- **YOUR GOAL**
From the first line of the material below to the line containing "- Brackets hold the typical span", repeat every line exactly and add nothing.

* * *

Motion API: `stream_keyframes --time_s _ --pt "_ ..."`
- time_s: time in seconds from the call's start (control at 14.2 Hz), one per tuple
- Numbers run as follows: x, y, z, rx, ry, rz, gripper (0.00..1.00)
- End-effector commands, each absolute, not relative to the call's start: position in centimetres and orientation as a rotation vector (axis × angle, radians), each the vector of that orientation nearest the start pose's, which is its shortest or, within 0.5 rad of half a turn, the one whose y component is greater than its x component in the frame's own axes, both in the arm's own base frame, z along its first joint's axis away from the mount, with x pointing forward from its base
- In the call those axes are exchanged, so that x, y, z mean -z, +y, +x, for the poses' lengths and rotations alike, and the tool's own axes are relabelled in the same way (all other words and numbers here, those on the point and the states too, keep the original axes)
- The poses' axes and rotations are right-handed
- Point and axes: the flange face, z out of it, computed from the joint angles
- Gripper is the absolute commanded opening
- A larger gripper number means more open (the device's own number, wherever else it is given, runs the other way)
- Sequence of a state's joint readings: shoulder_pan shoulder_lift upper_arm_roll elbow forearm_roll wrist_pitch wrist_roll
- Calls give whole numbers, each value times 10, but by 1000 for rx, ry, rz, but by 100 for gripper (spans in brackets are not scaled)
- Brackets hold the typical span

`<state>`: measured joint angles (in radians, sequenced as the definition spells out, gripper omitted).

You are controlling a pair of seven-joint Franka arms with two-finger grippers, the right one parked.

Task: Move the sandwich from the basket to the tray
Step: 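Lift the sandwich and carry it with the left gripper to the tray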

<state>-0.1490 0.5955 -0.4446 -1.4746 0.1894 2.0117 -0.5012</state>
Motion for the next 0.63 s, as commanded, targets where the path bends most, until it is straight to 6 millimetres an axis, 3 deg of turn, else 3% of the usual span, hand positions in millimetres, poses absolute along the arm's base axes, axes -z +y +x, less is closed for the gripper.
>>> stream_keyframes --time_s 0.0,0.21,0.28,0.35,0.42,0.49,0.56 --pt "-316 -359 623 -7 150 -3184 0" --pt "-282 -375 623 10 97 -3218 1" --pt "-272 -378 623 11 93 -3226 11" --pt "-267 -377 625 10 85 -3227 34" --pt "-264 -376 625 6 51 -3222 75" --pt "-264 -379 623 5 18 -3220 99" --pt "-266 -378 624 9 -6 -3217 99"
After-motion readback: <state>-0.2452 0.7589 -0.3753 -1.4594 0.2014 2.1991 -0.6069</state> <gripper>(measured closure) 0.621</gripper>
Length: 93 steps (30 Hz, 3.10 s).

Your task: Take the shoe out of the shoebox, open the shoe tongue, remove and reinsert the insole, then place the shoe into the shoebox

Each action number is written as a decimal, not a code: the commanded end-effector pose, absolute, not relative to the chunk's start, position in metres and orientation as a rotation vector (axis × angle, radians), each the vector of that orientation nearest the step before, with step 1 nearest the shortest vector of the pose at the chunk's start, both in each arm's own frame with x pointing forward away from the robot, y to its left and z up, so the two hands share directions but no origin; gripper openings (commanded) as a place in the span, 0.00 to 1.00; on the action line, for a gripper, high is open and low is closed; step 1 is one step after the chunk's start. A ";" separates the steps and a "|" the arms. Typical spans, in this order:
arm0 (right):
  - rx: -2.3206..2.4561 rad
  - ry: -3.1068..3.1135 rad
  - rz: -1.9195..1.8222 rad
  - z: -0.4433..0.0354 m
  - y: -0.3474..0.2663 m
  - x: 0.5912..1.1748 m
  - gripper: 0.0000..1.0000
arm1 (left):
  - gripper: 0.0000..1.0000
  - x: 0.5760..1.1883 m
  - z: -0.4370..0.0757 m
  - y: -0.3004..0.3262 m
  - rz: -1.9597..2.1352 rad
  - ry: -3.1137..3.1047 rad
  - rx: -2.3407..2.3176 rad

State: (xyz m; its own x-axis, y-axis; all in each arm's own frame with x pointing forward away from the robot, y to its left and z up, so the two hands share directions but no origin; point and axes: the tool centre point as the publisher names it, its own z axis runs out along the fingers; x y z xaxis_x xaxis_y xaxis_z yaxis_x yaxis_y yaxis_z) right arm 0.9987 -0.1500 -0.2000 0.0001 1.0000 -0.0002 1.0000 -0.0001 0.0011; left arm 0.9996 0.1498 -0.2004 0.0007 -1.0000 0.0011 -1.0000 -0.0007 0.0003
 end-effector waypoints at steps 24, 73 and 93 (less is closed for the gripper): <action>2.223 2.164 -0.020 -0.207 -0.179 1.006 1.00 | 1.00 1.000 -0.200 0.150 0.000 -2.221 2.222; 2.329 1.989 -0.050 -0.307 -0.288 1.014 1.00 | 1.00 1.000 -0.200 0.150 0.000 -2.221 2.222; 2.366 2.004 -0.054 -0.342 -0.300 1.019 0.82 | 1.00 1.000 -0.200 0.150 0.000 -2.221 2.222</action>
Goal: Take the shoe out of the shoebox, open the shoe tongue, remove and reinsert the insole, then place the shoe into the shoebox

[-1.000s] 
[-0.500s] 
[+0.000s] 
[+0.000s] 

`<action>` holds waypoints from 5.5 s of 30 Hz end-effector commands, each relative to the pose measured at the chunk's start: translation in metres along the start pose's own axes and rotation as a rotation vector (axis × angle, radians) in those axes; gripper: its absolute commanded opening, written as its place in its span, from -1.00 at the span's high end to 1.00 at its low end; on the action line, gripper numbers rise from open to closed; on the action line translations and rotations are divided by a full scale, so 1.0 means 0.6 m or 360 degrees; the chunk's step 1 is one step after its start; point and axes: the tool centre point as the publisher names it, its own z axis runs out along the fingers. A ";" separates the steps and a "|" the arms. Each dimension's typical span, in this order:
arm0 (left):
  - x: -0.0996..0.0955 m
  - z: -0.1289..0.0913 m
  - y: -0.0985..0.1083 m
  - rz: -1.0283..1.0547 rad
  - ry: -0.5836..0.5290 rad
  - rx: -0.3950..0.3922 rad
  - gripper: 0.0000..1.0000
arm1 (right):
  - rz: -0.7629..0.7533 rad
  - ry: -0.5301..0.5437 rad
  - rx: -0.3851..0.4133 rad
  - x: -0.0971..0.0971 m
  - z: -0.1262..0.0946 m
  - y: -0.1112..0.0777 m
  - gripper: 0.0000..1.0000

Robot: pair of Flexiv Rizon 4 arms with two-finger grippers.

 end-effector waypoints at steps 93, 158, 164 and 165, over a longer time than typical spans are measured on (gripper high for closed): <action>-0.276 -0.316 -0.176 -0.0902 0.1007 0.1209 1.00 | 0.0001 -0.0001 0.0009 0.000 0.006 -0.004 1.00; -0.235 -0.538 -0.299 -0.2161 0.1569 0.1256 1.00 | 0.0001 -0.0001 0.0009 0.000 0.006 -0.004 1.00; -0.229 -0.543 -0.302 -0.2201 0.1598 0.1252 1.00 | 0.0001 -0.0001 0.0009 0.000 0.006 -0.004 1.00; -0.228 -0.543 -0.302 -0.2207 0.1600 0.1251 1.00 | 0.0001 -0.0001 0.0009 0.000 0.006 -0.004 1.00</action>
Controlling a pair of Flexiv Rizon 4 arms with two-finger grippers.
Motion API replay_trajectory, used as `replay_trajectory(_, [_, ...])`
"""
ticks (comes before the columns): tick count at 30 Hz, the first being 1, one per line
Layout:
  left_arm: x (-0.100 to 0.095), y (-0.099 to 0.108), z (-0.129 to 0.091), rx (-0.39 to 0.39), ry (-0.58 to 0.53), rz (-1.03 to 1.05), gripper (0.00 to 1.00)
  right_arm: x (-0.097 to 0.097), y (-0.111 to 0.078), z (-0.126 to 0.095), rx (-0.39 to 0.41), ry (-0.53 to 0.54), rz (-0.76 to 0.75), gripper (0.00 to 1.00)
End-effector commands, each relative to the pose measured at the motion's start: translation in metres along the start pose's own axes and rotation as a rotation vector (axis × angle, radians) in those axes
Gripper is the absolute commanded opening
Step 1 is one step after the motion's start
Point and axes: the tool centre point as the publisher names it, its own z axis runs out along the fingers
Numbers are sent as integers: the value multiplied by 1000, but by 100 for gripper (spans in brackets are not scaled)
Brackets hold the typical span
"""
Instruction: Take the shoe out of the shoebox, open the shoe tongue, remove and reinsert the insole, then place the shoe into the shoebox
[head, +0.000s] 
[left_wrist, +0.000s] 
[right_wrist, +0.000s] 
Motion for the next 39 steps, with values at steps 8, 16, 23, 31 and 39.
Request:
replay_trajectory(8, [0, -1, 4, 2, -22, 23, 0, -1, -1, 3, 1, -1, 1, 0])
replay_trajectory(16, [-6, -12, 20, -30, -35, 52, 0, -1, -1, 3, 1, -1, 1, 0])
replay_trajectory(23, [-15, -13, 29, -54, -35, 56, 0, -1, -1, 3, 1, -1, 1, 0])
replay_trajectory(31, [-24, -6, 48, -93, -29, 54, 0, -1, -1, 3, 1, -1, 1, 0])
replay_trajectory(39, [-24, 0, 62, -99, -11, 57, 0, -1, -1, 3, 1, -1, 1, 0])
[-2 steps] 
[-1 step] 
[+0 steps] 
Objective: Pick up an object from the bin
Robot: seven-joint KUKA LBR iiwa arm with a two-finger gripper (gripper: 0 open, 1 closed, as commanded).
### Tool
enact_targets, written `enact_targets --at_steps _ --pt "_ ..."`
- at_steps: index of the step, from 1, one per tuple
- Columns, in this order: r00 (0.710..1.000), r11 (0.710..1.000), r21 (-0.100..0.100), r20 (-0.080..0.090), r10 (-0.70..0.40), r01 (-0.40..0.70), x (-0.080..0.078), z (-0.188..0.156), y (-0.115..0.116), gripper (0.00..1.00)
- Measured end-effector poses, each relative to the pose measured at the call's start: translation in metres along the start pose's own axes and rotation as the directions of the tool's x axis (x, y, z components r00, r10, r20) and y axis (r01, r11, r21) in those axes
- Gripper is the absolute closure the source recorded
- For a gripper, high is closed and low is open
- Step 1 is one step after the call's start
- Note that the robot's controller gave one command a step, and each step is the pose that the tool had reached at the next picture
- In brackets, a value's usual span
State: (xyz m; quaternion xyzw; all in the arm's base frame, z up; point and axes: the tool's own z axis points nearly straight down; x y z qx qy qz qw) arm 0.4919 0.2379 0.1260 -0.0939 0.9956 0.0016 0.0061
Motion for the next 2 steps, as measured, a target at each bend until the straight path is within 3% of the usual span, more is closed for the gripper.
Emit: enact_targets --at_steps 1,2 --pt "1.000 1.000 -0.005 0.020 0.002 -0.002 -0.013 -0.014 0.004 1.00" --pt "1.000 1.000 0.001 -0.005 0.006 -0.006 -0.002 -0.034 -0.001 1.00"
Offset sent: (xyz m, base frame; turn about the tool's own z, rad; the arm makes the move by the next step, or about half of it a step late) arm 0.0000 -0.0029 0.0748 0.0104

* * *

- **EXERCISE SOLUTION**
Motion API: `stream_keyframes --time_s _ --pt "_ ..."`
- time_s: time in seconds from the call's start (control at 14.2 Hz), one per tuple
- Numbers run as follows: x, y, z, rx, ry, rz, gripper (0.00..1.00)
- End-effector commands, each absolute, not relative to the call's start: position in centimetres and orientation as a rotation vector (axis × angle, radians), each the vector of that orientation nearest the start pose's, which is its shortest or, within 0.5 rad of half a turn, the one whose y component is greater than its x component in the frame's own axes, both in the arm's own base frame, z along its first joint's axis away from the mount, with x pointing forward from its base
- In the call those axes are exchanged, so that x, y, z mean -z, +y, +x, for the poses' lengths and rotations alike, and the tool's own axes are relabelled in the same way (all other words and numbers here, those on the point and the states too, keep the original axes)
- The poses' axes and rotations are right-handed
- Point and axes: the flange face, z out of it, computed from the joint angles
- Gripper is the absolute commanded opening
- A larger gripper number means more open (the device's own number, wherever else it is given, runs the other way)
- Sequence of a state's joint readings: shoulder_pan shoulder_lift upper_arm_roll elbow forearm_roll wrist_pitch wrist_roll
- Calls give whole numbers, each value times 10, but by 1000 for rx, ry, rz, but by 100 for gripper (spans in brackets are not scaled)
- Brackets hold the typical span

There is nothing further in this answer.